Hood not so good? Ancient Brits questioned outlaw

Hood not so good? Ancient Brits questioned outlaw
By DAVID STRINGER – 3 days ago

LONDON (AP) — A British academic says he's found proof that Britain's legendary outlaw Robin Hood wasn't as popular with the poor as folklore suggests.

Julian Luxford says a newly found note in the margins of an ancient history book contains rare criticism of the supposedly benevolent bandit.

According to legend, Hood roamed 13th-century Britain from a base in central England's Sherwood Forest, plundering from the rich to give to the poor.

But Luxford, an art history lecturer at the University of St. Andrews, in Fife, Scotland, says a 23-word inscription in a history book, written in Latin by a medieval monk around 1460, casts the outlaw as a persistent thief.

"Around this time, according to popular opinion, a certain outlaw named Robin Hood, with his accomplices, infested Sherwood and other law-abiding areas of England with continuous robberies," the note read when translated into English, Luxford said.

Luxford said he found the entry while searching through the library of England's prestigious Eton College, which was founded in 1440 by King Henry VI.

"The new find contains a uniquely negative assessment of the outlaw, and provides rare evidence for monastic attitudes towards him," Luxford said in a statement about his find issued on Friday.

He said the note about Hood — uncovered in the margin of the "Polychronicon," a history book which dates from the late 1340s — may be the earliest written reference to the outlaw.

First mentions of Hood, depicted in Hollywood movies by both Kevin Costner and Errol Flynn, are commonly believed to have been in late 13th-century ballads. Some academics claim the stories refer to several different medieval outlaws, while others believe the tales are pure fantasy.

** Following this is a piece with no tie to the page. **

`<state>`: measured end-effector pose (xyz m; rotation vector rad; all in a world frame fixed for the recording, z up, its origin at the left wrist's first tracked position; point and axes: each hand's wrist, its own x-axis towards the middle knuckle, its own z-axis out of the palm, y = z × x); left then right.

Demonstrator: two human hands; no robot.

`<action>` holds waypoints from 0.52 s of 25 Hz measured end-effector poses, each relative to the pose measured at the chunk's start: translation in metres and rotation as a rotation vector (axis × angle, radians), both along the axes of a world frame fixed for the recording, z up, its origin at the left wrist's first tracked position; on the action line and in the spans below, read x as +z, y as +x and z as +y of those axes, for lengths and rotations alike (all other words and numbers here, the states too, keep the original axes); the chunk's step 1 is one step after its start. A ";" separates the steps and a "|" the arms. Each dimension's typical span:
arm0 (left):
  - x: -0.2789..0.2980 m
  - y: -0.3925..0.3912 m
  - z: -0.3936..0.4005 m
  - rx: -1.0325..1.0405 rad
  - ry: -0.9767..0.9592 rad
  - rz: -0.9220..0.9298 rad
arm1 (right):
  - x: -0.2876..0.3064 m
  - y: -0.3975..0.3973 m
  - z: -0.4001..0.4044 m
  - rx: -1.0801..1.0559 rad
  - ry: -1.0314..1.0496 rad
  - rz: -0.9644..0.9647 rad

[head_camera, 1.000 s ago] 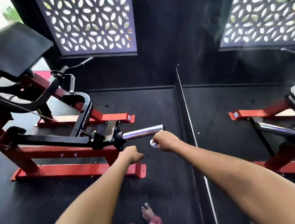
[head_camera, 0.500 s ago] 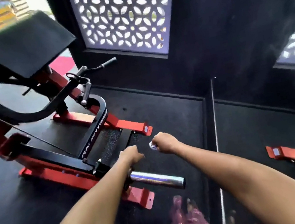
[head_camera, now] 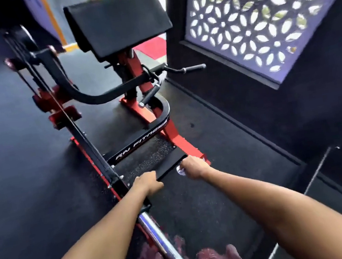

Luxford said his discovery may put to rest debates in England about exactly where Hood may have lived.

The northern England county of Yorkshire has long claimed Hood was based there, rather than neighboring Nottinghamshire — even naming a local transport hub Robin Hood Airport in tribute.

But folklore has most commonly placed Hood in Sherwood Forest — where he is reputed to hidden from his nemesis, the Sheriff of Nottingham. The forest once spanned 100,000 acres (40,500 hectares) across Nottinghamshire, but has shrunk in modern time to about 450 acres (180 hectares).

"By mentioning Sherwood, it buttresses the hitherto rather thin evidence for a medieval connection between Robin and the Nottinghamshire forest with which he has become so closely associated," Luxford said.